The other candidates in the race include Manley, Luther Campbell, a former 2 Live Crew member who won a landmark free-speech Supreme Court case, physician Rudolph Moise, and former Broward County Mayor Dale Holness. Several of the candidates have accused Wasserman Schultz of counting on the county’s African American and Caribbean American voters splitting their allegiances, drawing an advantage to her candidacy despite the 20th District having been historically drawn to help with Black representation.
The Florida Legislative Black Caucus said in a lengthy statement that Wasserman Schultz's "decision to pursue reelection in this historically Black district, despite explicit requests from the Black community to seek candidacy in a neighboring district, is disheartening," and stressed that "this is more than a political issue; it is a pressing voting rights and civil rights issue."

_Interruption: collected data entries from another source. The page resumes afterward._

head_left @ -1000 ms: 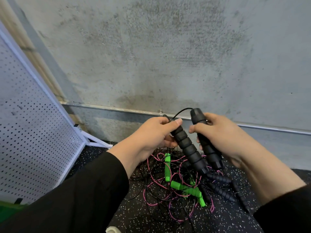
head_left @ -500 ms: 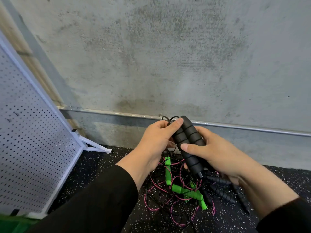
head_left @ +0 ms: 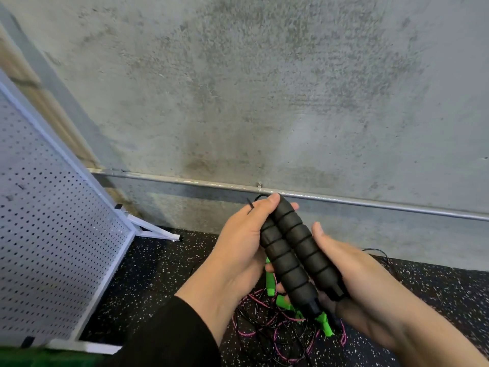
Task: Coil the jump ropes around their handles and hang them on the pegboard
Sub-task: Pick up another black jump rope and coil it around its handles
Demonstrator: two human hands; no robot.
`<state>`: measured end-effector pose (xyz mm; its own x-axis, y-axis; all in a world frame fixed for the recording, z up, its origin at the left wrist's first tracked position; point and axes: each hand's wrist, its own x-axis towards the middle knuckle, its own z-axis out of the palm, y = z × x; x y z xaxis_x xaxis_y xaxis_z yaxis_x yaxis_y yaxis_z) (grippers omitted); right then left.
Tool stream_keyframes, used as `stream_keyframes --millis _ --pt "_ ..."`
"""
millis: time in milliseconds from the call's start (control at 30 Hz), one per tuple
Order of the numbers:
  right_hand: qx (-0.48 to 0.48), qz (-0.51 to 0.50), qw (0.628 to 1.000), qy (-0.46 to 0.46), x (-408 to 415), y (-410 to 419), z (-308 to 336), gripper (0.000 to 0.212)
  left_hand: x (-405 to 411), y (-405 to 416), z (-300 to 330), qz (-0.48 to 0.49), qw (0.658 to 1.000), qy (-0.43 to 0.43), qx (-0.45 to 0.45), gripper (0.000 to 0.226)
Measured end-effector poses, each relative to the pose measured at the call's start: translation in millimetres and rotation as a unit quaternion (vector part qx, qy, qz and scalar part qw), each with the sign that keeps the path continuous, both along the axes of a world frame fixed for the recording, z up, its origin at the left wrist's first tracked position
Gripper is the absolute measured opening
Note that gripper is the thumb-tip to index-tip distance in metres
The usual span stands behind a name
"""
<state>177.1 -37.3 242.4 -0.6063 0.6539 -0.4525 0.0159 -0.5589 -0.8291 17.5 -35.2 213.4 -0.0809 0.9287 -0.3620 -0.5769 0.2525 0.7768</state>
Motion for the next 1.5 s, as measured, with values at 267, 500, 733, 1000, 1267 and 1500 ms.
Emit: stream_keyframes --millis 267,500,733,1000,1267,1500 --pt "-0.061 0.015 0.988 0.141 -2 -30 12 0.058 -10 -33 36 0.054 0.992 0.107 0.027 0.072" --pt "-0.023 0.035 0.991 0.126 20 -37 36 0.05 -19 -41 56 0.211 0.878 0.401 0.155 0.028" --pt "-0.02 0.078 0.976 0.202 44 -22 24 0.058 1 -39 43 0.084 0.945 0.253 0.192 0.043" --pt "-0.057 0.079 0.935 0.341 60 8 5 0.054 29 -34 26 0.016 0.948 0.267 0.171 0.032" --pt "0.031 -0.037 0.976 0.214 51 5 6 0.052 30 -31 28 -0.05 0.95 0.276 0.135 0.045" --pt "0.167 -0.064 0.981 0.07 34 -3 12 0.035 18 -36 27 -0.079 0.954 0.284 0.054 0.031"
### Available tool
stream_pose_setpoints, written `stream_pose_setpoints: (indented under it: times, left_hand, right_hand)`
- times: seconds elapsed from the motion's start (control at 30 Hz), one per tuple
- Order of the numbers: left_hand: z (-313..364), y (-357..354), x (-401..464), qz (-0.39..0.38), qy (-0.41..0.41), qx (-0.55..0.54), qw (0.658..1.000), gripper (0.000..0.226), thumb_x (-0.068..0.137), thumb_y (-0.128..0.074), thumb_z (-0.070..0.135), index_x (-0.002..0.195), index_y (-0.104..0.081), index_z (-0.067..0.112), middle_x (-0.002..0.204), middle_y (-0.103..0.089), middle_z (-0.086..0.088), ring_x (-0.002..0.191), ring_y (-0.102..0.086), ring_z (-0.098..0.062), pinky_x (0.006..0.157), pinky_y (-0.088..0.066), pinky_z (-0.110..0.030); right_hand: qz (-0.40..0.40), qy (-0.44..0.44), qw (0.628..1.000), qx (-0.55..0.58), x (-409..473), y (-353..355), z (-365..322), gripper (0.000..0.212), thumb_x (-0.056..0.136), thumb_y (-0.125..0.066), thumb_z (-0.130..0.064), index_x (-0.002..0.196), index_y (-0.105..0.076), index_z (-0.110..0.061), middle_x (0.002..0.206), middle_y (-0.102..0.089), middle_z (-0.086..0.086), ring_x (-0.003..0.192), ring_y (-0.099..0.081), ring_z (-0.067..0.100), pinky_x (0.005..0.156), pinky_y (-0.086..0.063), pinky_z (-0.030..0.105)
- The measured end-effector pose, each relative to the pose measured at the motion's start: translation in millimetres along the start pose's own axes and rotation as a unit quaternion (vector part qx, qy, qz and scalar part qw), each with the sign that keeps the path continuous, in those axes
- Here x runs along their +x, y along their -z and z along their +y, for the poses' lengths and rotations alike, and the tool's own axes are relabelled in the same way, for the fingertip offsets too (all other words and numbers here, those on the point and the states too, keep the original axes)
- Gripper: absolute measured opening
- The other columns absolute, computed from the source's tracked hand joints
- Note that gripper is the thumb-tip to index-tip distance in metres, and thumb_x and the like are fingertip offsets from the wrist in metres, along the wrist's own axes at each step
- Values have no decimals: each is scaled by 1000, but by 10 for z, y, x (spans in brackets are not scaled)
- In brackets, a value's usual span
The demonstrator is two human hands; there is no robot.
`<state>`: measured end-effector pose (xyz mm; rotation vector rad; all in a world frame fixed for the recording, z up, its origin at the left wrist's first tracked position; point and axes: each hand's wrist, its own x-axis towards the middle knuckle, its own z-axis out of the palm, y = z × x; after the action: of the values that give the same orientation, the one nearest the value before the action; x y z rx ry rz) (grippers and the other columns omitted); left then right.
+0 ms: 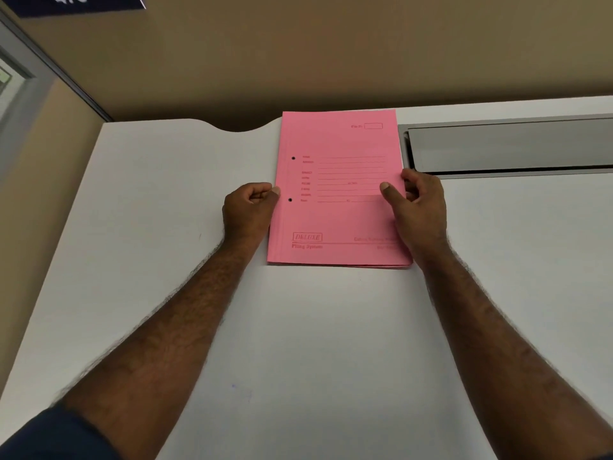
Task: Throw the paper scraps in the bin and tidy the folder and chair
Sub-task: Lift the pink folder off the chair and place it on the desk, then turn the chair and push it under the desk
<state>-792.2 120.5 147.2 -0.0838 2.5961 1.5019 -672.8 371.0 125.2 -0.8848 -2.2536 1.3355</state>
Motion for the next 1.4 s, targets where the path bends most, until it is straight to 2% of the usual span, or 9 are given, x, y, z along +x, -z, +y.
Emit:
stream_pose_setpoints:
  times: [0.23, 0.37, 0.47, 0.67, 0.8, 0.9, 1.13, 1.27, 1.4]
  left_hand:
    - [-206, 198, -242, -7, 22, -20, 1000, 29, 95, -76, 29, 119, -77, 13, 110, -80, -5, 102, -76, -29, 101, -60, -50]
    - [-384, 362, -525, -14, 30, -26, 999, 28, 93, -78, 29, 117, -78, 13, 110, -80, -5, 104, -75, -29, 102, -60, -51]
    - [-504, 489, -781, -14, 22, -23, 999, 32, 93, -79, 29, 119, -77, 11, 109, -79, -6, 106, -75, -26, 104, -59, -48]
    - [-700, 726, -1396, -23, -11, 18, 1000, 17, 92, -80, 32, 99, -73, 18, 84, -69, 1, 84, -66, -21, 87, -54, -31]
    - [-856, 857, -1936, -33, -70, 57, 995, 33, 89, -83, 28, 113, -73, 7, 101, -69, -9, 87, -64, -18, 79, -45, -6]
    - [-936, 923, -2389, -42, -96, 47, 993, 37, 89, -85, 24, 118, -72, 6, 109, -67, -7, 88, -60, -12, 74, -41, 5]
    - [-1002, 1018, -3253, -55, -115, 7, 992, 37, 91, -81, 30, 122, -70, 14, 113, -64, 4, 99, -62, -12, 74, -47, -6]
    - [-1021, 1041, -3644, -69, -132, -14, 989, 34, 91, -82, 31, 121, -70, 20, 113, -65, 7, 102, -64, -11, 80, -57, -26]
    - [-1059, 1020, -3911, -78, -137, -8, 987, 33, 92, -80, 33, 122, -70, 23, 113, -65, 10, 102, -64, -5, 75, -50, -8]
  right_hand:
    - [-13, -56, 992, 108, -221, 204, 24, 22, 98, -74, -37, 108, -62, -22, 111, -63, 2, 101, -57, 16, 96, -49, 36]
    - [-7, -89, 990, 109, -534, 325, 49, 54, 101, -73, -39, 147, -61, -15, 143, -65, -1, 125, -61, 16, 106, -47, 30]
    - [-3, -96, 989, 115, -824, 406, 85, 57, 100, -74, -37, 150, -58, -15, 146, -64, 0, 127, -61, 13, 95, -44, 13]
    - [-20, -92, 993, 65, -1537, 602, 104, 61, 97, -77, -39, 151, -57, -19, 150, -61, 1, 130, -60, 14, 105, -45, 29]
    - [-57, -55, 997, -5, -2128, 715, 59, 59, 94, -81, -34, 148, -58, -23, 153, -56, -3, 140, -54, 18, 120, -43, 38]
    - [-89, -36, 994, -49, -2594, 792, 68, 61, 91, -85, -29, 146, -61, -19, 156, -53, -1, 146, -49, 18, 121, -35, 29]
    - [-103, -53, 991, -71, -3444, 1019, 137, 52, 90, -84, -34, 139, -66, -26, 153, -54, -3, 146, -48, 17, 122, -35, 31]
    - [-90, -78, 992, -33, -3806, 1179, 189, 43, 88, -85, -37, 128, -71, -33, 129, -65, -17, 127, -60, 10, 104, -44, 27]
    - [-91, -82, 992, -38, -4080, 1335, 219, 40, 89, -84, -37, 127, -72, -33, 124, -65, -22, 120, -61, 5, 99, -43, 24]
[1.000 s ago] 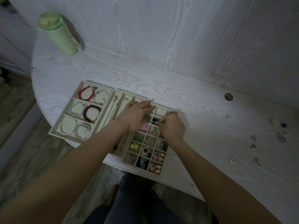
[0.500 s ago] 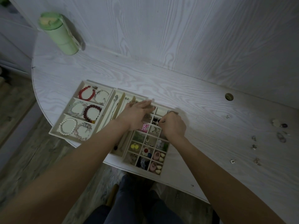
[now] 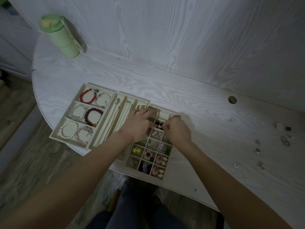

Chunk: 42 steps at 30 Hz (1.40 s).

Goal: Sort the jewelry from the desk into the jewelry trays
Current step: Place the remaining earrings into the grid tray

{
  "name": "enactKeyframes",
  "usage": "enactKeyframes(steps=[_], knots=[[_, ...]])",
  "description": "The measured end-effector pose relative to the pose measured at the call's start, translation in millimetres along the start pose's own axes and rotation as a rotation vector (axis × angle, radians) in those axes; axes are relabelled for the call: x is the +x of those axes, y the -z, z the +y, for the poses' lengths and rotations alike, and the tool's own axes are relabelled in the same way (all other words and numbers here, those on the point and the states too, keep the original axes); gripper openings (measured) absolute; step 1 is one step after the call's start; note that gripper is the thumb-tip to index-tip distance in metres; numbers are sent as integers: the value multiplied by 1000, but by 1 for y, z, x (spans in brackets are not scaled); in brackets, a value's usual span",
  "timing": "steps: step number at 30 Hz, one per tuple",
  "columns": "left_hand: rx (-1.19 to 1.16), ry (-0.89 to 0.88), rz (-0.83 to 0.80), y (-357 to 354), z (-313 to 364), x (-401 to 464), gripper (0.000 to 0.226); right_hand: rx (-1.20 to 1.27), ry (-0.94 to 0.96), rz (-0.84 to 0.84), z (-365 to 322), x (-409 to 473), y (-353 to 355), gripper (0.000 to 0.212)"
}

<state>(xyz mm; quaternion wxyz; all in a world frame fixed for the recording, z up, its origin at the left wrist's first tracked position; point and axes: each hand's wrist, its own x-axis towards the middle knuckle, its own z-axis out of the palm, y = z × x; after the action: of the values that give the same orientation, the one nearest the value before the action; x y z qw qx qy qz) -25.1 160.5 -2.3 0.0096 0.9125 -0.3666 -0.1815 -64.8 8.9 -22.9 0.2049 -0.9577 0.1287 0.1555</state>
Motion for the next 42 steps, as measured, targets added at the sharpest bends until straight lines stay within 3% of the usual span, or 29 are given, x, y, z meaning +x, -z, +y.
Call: enactKeyframes(steps=[4, 10, 17, 23, 27, 32, 35, 39, 42], knots=[[7, 16, -20, 2, 2, 1, 49, -1, -8, 1, 1, 0, -3, 25], [-48, 42, -26, 5, 6, 0, 45, 18, 12, -23, 2, -3, 1, 28], [-169, 213, 48, 7, 11, -2, 45, 185, 58, -25, 19, -18, 18, 23], [-215, 220, 144, 24, 57, 28, 44, 374, -33, 82, 74, -37, 40, 24], [-223, 164, 222, 29, 111, 66, 38, 365, -147, 111, 124, -49, 52, 40], [-264, -17, 129, 17, 181, 110, 42, 264, -299, 136, 189, -61, 58, 58], [-266, -110, 23, 4, 213, 135, 55, 191, -369, 110, 217, -65, 60, 62], [-168, -88, -81, -11, 234, 160, 76, -9, -453, 122, 241, -63, 59, 59], [-85, -76, -95, -20, 235, 168, 75, -3, -481, 183, 247, -56, 57, 51]])
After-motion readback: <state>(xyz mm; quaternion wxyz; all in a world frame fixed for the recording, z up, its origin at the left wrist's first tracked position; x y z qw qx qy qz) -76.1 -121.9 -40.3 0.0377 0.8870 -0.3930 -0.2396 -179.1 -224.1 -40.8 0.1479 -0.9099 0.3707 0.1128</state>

"The residents of District 20 deserve transparency, engagement, and genuine commitment to listening," the caucus continued. "Building trust with Black leaders and constituents should be paramount for anyone seeking to represent a majority-Black district. Unfortunately, the actions taken by Congresswoman Wasserman Schultz suggest a failure to prioritize these essential values, perpetuating a narrative of performative allyship rather than meaningful connection."
Wasserman Schultz also faced criticism for her move beyond Florida. Nina Turner, a former Democratic Ohio state senator and congressional candidate, declared: "Time to retire her. Where are you DNC? Her run illustrates her clear disregard and disrespect for the Black community, especially in this moment. This is just as bad as what the GOP is doing across the country."
Mason Pressler, a national committeeman for Young Democrats of Michigan, said that "as progressives field Black candidates for majority-Black seats (PA-03, MO-01, MI-13, etc.), establishment Democrats like DWS are showing their true colors when it comes to protecting black representation. They don't care, and voters must reject this at the primary ballot box."